L. Wilmshurst, em seu livro “The Meaning of Masonry” escreve:

” Lembrai-vos de que usais o avental primeiro com a abeta levantada, sendo assim uma insígnia de cinco ângulos, indicando os cinco sentidos, por meio dos quais entramos em relações com o mundo material que circunda nossos ‘cinco pontos de fidelidade’ ou ‘ perfeição’, mas indicando também pela porção triangular em cima, em conjunção com a porção quadrangular embaixo, que a natureza do homem é uma dualidade de alma e corpo.”

O avental se relaciona a túnica de pele com que Adão e Eva ocultaram a sua nudez a pós o pecado original. É a vestimenta do espírito ao “cair” no mundo manifestado e o veículo que cada um deverá vestir para realizar a obra da construção universal.

Podemos então relacionar o avental do aprendiz com a constituição septenária presente na tradição esotérica oriental. Esta constituição representa o próprio homem e seus veículos manifestados e sutis, conforme representado ao lado.

Juntos, o triângulo e o quadrado possuem sete ângulos internos. No quadrado encontramos ângulos retos, simbolizando a retidão no agir enquanto lidamos com os quatro elementos ou veículos de aperfeiçoamento do espírito na matéria. O triângulo possui três ângulos agudos que podem variar de acordo com os graus de perfeição da percepção espiritual.

Wilmshurst escreveu que:

“O trilateral emblema no alto, adicionado ao quadrilateral emblema formam ambos o sete, que é o número perfeito, pois está escrito nume antiga doutrina hebraica, a qual a Maçonaria esta intimamente aliada: ‘Deus abençoou e amou o número sete mais do que a todas as coisas sob o Seu trono’, pelo que significa que o homem, o sétuplo ser, é a mais dileta das obras do criador.

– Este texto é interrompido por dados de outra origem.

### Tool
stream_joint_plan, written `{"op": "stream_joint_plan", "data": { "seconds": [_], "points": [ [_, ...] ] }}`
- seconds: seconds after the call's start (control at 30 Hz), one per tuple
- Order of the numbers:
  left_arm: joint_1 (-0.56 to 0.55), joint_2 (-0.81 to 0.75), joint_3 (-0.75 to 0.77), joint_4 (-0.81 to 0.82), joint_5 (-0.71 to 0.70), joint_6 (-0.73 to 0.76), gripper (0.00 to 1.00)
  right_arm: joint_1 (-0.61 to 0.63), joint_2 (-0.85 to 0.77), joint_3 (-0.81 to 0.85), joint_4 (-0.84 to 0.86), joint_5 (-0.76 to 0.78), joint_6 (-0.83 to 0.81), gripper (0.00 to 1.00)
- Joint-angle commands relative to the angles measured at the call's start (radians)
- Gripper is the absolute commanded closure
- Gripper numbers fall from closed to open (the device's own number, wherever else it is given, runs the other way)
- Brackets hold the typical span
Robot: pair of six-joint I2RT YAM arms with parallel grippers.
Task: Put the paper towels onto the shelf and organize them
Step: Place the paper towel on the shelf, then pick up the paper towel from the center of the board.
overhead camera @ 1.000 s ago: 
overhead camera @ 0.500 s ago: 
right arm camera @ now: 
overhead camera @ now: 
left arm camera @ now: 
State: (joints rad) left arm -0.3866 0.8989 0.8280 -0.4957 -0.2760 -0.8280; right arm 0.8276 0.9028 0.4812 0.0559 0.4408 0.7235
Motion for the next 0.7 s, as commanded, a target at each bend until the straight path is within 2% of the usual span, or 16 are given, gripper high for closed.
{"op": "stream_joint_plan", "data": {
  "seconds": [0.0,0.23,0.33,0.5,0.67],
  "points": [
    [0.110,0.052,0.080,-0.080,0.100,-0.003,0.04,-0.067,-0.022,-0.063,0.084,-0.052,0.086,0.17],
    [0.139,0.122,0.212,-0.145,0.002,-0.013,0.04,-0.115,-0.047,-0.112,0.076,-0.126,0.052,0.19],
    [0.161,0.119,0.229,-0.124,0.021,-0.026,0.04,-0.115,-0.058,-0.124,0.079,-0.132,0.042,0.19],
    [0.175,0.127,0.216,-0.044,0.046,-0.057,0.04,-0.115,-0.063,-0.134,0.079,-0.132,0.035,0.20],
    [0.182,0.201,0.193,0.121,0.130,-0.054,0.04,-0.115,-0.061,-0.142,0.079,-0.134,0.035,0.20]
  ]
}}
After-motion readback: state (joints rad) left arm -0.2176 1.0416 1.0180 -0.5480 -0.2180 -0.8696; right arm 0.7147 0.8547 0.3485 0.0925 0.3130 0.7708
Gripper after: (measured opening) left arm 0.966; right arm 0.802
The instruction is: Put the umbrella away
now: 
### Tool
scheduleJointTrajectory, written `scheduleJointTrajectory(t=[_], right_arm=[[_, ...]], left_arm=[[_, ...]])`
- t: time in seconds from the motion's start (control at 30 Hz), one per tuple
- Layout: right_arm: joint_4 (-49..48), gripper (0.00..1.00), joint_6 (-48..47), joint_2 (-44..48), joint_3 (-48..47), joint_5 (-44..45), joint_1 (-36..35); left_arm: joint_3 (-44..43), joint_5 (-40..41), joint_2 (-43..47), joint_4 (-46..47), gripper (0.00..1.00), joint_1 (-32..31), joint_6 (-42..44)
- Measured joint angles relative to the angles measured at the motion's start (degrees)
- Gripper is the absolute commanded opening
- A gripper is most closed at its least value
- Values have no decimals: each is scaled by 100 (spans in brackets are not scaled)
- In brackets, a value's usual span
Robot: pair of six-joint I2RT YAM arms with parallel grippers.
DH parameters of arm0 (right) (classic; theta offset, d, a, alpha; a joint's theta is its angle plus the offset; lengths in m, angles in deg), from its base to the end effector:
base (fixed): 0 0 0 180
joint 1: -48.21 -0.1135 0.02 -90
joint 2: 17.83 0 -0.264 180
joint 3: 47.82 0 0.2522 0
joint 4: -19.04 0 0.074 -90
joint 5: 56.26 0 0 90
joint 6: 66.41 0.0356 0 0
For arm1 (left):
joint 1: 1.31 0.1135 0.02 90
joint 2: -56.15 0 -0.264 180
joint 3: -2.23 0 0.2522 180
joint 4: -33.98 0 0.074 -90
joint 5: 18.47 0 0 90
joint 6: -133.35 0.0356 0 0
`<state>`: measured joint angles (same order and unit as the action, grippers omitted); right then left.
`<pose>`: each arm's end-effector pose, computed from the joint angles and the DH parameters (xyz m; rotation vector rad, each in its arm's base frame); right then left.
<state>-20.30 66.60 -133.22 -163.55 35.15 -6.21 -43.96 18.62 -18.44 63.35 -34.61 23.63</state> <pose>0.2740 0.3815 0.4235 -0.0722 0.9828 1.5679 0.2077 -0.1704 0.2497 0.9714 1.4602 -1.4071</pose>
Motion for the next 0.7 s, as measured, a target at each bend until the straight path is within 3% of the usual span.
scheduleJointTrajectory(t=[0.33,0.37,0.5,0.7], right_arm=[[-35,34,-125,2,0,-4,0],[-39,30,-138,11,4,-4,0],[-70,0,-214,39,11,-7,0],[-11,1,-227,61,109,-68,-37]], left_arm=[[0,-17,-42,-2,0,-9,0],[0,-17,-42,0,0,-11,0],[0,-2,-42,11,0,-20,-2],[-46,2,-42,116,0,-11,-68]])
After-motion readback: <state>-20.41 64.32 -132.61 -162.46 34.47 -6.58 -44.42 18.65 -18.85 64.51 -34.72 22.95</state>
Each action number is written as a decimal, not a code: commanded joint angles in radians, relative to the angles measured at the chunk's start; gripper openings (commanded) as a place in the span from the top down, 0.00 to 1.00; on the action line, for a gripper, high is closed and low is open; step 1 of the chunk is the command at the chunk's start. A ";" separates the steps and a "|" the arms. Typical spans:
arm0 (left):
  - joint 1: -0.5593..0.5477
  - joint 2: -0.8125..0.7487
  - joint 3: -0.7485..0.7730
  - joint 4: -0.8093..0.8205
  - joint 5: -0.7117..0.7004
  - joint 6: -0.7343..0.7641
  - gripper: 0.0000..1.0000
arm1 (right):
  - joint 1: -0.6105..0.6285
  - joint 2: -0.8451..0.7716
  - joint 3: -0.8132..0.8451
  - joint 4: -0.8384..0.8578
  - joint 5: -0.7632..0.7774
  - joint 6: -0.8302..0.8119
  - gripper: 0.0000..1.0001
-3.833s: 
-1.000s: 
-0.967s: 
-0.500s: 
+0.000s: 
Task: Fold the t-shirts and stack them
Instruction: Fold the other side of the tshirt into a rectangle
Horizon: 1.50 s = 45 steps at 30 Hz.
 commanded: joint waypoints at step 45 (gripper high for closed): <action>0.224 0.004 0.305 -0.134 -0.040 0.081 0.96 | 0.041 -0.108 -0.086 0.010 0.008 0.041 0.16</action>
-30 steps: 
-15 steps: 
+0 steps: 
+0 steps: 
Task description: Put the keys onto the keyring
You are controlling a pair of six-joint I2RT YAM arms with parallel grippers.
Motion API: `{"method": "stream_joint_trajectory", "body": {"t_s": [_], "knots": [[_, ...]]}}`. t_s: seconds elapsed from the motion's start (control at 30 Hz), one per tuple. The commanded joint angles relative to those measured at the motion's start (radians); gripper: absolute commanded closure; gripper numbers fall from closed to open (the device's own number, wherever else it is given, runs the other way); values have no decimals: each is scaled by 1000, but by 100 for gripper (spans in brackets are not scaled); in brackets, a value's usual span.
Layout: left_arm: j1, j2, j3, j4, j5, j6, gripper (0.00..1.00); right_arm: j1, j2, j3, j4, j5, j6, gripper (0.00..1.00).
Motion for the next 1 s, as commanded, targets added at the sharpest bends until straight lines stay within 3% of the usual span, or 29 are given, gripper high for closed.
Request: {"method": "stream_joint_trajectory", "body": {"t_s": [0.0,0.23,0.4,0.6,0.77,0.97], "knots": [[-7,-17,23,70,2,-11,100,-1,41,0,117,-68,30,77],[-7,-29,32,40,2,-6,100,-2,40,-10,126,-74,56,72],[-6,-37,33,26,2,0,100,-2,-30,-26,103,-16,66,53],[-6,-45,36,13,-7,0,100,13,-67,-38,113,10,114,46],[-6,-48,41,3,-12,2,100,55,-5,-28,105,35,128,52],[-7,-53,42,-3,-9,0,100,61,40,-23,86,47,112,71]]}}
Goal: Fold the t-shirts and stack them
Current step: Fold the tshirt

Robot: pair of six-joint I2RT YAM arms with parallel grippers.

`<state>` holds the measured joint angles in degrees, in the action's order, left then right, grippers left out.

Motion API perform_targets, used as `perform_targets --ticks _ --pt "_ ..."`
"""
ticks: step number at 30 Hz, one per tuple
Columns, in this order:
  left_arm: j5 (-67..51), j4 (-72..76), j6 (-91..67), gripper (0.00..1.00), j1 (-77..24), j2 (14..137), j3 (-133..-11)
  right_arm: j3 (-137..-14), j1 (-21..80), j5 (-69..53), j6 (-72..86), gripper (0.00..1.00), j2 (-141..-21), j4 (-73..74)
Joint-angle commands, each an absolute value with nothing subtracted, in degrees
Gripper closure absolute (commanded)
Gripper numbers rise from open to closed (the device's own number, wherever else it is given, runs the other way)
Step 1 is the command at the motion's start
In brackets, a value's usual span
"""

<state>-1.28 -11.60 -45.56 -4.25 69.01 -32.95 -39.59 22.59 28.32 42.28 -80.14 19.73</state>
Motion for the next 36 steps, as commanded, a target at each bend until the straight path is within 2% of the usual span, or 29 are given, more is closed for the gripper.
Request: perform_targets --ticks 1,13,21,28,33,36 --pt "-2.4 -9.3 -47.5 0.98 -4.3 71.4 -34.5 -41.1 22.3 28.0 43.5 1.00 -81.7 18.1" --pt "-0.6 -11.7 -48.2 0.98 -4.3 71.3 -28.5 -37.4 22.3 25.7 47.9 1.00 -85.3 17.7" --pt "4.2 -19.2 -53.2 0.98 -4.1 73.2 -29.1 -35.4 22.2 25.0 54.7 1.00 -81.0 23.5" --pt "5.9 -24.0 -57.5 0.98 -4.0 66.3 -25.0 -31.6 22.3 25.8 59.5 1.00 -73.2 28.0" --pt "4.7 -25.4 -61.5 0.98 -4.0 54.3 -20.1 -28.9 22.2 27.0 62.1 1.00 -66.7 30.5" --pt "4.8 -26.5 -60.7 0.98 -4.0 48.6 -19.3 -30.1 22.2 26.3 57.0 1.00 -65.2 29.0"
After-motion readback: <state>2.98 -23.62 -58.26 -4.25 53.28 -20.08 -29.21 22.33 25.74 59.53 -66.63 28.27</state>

 O avental é o símbolo da vestimenta corpórea e da condição da alma (mais de sua permanente corporeidade invisível, que sobrevive a morte, do que do seu corpo físico temporal). A alma fabrica o seu próprio corpo ou ‘avental’, por meio de seus próprios desejos, e pensamentos (cf. Gen III:7: ‘eles fizeram seus aventais’), e segundo sejam estes puros ou impuros, assim será o corpo físico correspondentemente transparente e branco ou denso e opaco.”

O avental do aprendiz é branco por associar o grau a pureza da alma recém-nascida, e a abeta levantada indica que o triângulo ainda não é incisivo sobre a matéria. O avental do Companheiro possui a abeta virada para baixo, indicando que o espírito começa a impor ação sobre a matéria, e o homem começa a desabrochar e a brotar ao iniciar o processo de descoberta da quintessência, representado pela presença da pentalfa – a joia do grau de Companheiro – na abeta sobreposta do avental. A presença da cor azul-celeste permeando o avental, também remete a espiritualidade, lembrando ao Companheiro Maçom que agora deverá observar a sutileza esotérica e iniciática que cerca o seu processo formativo dentro do modo de vida Maçom.